About this exercise => In the lines below, count those containing the word "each" and give the number alone.

Data extract =>
+ + + + + + +
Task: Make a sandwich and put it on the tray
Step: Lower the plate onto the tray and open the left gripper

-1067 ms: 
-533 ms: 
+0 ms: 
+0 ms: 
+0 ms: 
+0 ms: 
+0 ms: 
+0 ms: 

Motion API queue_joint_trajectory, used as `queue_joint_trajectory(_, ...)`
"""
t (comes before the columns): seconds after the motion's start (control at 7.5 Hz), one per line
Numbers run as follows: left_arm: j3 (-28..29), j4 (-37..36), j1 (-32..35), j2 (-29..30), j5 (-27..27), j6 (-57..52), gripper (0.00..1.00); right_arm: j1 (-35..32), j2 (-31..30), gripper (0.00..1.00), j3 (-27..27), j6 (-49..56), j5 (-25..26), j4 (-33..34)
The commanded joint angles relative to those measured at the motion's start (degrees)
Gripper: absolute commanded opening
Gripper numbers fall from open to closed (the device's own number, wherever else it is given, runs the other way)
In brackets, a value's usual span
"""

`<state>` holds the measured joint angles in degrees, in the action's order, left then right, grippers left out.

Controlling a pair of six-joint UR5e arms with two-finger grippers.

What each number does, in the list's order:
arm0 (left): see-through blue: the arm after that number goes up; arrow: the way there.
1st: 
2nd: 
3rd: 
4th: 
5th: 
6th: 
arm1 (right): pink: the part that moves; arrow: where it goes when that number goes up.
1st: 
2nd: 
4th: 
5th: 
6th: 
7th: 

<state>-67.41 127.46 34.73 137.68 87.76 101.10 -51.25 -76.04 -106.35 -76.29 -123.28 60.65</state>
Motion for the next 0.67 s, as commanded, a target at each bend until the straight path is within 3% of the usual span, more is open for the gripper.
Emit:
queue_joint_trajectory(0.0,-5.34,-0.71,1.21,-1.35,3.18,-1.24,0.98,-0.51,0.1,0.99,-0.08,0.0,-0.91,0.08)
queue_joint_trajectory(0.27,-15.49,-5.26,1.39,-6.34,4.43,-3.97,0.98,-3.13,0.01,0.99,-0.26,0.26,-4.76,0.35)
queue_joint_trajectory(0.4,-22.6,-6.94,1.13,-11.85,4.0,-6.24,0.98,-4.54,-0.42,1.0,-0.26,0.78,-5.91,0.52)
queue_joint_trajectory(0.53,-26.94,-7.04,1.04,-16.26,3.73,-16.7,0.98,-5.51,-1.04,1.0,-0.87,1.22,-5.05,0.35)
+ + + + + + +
Answer => 2